KATA-KITA.ID | TANA TORAJA — Kinerja bidang intelijen Kejaksaan Negeri Tana Toraja di bawah kepemimpinan La Ode Tafrimada mulai menunjukkan hasil nyata. Baru sekitar empat bulan sejak dilantik, tim intel bersama Tim Tangkap Buron (Tabur) berhasil mengamankan seorang buronan kasus perzinahan yang telah masuk daftar pencarian selama enam bulan.
Penangkapan ini menjadi indikator bahwa fungsi pengintaian dan pelacakan yang dijalankan oleh Intel Kejari Tana Toraja telah berjalan efektif. Upaya tersebut dilakukan melalui pemantauan intensif serta pengumpulan informasi di lapangan hingga akhirnya keberadaan tersangka berhasil diidentifikasi dan diamankan.

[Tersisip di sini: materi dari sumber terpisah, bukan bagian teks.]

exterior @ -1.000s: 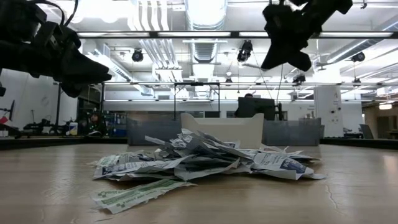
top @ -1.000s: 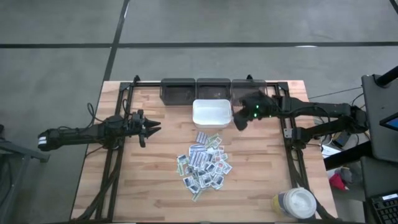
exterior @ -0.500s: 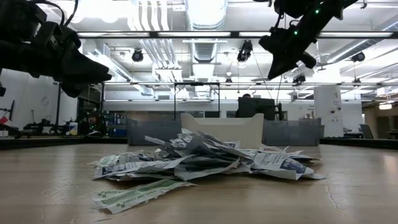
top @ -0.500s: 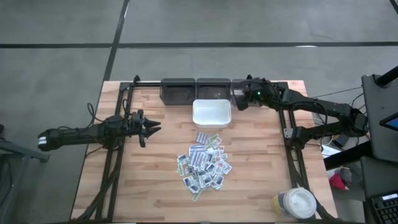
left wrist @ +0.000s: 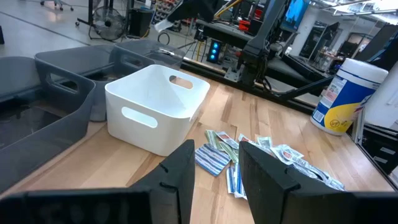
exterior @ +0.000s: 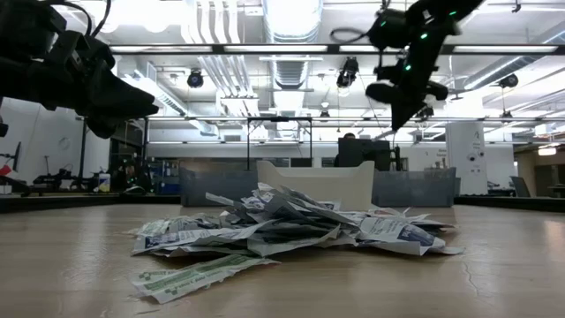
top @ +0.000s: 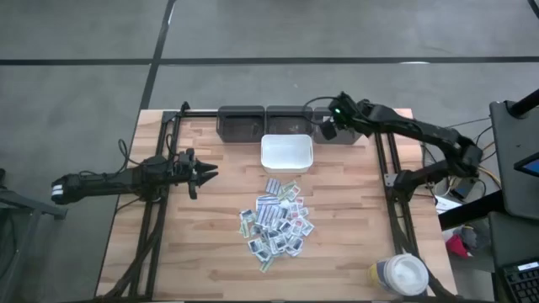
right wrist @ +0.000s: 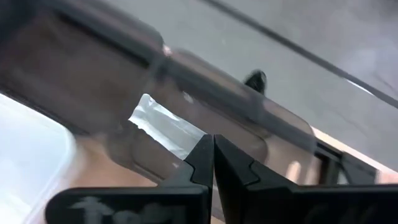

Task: Pick & Place First Aid Supplies
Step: Put the green bandage pack into the right gray bin

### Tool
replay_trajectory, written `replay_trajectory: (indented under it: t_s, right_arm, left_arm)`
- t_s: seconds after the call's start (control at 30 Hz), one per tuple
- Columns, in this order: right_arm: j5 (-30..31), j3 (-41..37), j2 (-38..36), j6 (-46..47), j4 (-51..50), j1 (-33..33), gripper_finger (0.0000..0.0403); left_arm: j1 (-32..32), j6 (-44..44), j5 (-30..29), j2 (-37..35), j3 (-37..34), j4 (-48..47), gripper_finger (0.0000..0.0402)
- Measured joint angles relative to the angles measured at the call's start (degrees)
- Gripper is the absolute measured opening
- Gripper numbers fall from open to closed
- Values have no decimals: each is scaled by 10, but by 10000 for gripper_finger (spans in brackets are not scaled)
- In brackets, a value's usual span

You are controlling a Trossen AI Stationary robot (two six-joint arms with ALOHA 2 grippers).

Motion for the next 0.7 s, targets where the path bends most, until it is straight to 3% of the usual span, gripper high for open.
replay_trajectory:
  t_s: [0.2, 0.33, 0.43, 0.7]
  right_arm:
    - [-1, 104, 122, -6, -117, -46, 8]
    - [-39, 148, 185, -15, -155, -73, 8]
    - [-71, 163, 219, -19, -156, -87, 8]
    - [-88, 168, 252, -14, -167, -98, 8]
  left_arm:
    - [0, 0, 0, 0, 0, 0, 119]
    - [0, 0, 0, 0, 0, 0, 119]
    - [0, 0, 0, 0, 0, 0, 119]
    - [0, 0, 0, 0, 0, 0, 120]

Hal ini terbukti pada Senin, 4 Mei 2026, saat Tim Tabur Kejaksaan Negeri Tana Toraja yang dipimpin langsung oleh La Ode Tafrimada, di bawah arahan Kepala Kejaksaan Negeri Tana Toraja Frendra AH, dengan dukungan Tim Jaksa Eksekutor Seksi Tindak Pidana Umum, berhasil menangkap buronan atas nama Serti Sampe.
“Terpidana merupakan buronan dalam perkara perzinahan berdasarkan putusan Pengadilan Negeri Makale Nomor 91/Pid.B/2025/PN Mak tanggal 17 September 2025 yang telah berkekuatan hukum tetap (inkracht),” ujar La Ode Tafrimada, Selasa (05/05/2026).
Sebelum penangkapan, terpidana telah dipanggil secara patut sebanyak tiga kali sejak Oktober 2025, namun tidak pernah memenuhi panggilan untuk menjalani eksekusi. Sejak ditetapkan sebagai DPO pada Desember 2025, tim intelijen Kejari Tana Toraja terus melakukan pengintaian dan pelacakan secara terukur.
Hal ini sekaligus menegaskan bahwa kerja-kerja intelijen telah berjalan optimal, dengan pengintaian yang dilakukan secara intensif dan terarah hingga berujung pada penangkapan.
Dalam proses pelacakan, terpidana diketahui kerap berpindah-pindah tempat, bahkan lintas kabupaten, sempat berada di Makassar sebelum kembali menghilang. Setelah pengintaian yang cukup panjang, keberadaannya akhirnya terdeteksi di rumah orang tuanya di wilayah Sereale, Kabupaten Toraja Utara.
La Ode Tafrimada mengungkapkan, proses penangkapan sempat mengalami kendala karena terpidana bersembunyi di bagian belakang rumah.
“Tim Tabur sempat kesulitan karena yang bersangkutan bersembunyi, namun berkat kesabaran dan ketelitian, akhirnya berhasil ditemukan dan diamankan,” ujarnya.
Keberhasilan ini sekaligus menegaskan bahwa Tim Tabur yang berada di bawah koordinasi intelijen bukan sekadar formalitas, melainkan benar-benar aktif bekerja dalam memburu buronan.
“Siapa pun yang mencoba menghindar dari proses hukum tetap akan kami kejar. Tidak ada ruang bagi buronan untuk merasa aman,” tegasnya.
Selanjutnya, terpidana langsung dibawa ke Kantor Kejaksaan Negeri Tana Toraja, diserahkan kepada jaksa eksekutor, dan dieksekusi ke Rutan Klas II Makale.
Dengan capaian ini, Kejaksaan Negeri Tana Toraja menegaskan komitmennya dalam memperkuat fungsi intelijen sebagai ujung tombak penegakan hukum, memastikan setiap buronan dapat dilacak, ditangkap, dan diproses hingga tuntas.